#### [ACTIVITY]
Scan the data below and pick out the lines containing the word "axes".

#### [COLLECTED DATA]
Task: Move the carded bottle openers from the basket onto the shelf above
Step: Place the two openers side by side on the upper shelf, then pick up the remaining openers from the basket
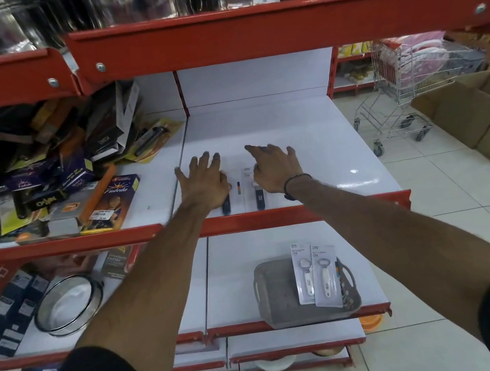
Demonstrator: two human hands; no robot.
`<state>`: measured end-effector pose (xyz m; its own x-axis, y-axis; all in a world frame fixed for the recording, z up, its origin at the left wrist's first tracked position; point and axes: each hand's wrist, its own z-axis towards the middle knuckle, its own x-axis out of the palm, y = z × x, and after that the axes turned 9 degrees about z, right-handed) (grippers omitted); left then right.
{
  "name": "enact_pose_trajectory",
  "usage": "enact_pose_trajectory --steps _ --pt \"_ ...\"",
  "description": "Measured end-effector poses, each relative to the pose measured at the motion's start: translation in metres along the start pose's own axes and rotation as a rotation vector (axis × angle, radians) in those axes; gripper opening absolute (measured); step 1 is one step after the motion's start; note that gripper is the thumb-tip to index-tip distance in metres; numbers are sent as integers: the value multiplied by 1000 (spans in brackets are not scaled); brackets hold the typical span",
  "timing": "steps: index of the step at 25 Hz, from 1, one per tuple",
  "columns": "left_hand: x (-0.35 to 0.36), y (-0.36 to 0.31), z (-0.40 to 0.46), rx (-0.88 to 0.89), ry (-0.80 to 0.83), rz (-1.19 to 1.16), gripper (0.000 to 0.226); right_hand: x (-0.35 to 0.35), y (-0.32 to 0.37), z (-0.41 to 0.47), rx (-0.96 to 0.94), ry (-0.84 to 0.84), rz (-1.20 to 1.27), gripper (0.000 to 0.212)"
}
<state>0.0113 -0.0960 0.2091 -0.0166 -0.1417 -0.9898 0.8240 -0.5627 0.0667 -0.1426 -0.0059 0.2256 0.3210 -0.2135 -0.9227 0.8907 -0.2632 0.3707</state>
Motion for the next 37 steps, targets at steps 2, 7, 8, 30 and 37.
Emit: enact_pose_trajectory --steps 2,7,8,30,37 --pt "-3 1 -29 -13 -109 -50 52 -1 1 -26 -58 -181 -40 50" --pt "15 -24 -124 -25 -605 -9 20 21 -13 -107 -413 -588 -133 18" --pt "26 -32 -139 31 -661 -5 17 30 -18 -122 -476 -607 -124 14" --pt "219 -179 -65 418 319 85 75 149 -186 -112 291 489 -82 86" --pt "195 -169 -66 375 215 -33 42 139 -182 -122 166 183 -92 44"
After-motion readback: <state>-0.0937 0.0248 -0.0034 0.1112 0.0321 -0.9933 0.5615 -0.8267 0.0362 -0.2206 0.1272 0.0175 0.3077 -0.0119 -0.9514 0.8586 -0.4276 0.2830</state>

#### [REPLY]
`<state>`: measured end-effector pose (xyz m; its own x-axis, y-axis; all in a world frame fixed for the recording, z up, its origin at the left wrist's first tracked position; point and axes: each hand's wrist, its own z-axis towards the middle knuckle, its own x-axis out of the palm, y = z × x, and after that the axes turned 9 degrees about z, right-handed) (grippers omitted); left then right.
  "description": "Measured end-effector poses, each relative to the pose measured at the motion's start: translation in metres along the start pose's own axes and rotation as a rotation vector (axis × angle, radians) in those axes; gripper opening absolute (measured); step 1 is one step after the motion's start; note that gripper is the thumb-tip to index-tip distance in metres; numbers are sent as integers: the value multiplied by 1000 (spans in brackets are not scaled); brackets hold the typical span",

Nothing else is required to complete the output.